▶ [WORK TASK]: Give back the line below containing "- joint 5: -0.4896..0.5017" and every later line, exactly.

▶ [DATA BELOW]:
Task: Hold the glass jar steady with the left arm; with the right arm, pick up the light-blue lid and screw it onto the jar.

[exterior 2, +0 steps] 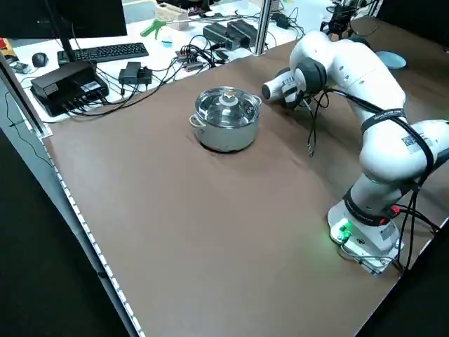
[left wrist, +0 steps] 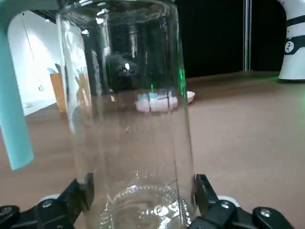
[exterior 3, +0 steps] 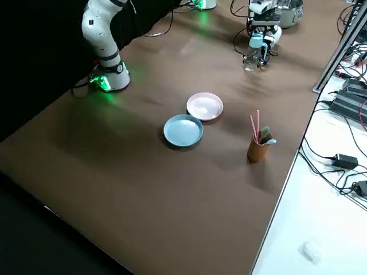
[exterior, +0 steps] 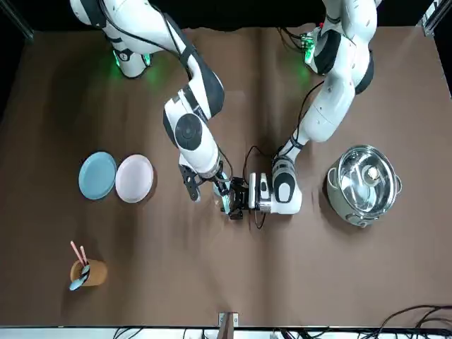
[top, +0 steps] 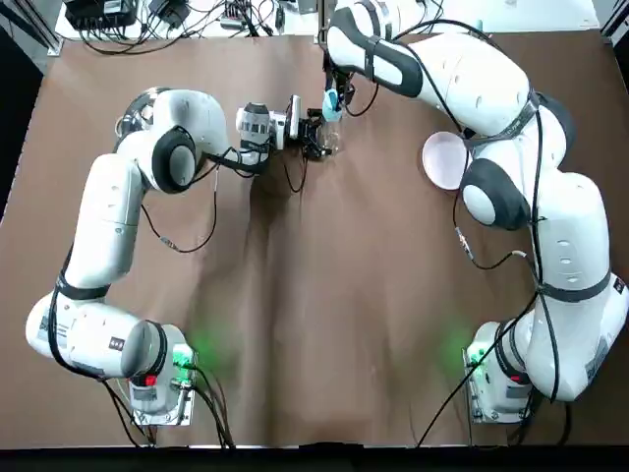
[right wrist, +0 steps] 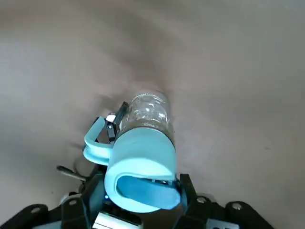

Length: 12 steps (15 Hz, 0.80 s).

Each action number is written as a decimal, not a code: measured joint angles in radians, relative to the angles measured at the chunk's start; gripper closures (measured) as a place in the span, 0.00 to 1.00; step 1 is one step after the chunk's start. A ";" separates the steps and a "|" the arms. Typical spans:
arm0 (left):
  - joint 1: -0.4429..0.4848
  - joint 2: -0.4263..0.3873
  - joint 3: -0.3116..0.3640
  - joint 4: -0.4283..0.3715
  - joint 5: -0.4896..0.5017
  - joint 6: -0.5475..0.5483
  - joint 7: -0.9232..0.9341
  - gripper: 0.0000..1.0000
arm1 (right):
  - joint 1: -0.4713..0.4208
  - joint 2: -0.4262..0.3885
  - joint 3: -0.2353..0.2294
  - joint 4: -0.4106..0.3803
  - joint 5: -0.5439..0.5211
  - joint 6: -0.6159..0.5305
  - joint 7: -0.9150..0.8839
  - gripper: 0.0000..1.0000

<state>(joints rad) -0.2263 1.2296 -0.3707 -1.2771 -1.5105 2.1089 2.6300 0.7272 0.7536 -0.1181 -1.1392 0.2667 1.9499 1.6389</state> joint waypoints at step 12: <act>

▶ [RESULT FOR THIS TASK]:
  - joint 5: -0.4896..0.5017
  - joint 6: -0.5475..0.5483
  - joint 7: -0.9232..0.9341
  - gripper: 0.0000..1.0000
arm1 (right):
  - joint 1: -0.4713..0.4208
  - joint 2: -0.4262..0.3885
  - joint 3: -0.2353..0.2294
  - joint 4: -0.4106..0.3803
  - joint 5: -0.5439..0.5211
  - joint 6: -0.6159..0.5305
  - joint 7: -0.9150..0.8839
  - gripper: 0.0000..1.0000

<state>(joints rad) -0.2263 1.2296 -0.3707 -1.2771 -1.5105 2.1089 2.6300 0.7272 0.7536 -0.1181 -1.1392 0.2667 1.9499 1.6389</state> joint waypoints at step 12: <act>

Nothing more is required for this answer.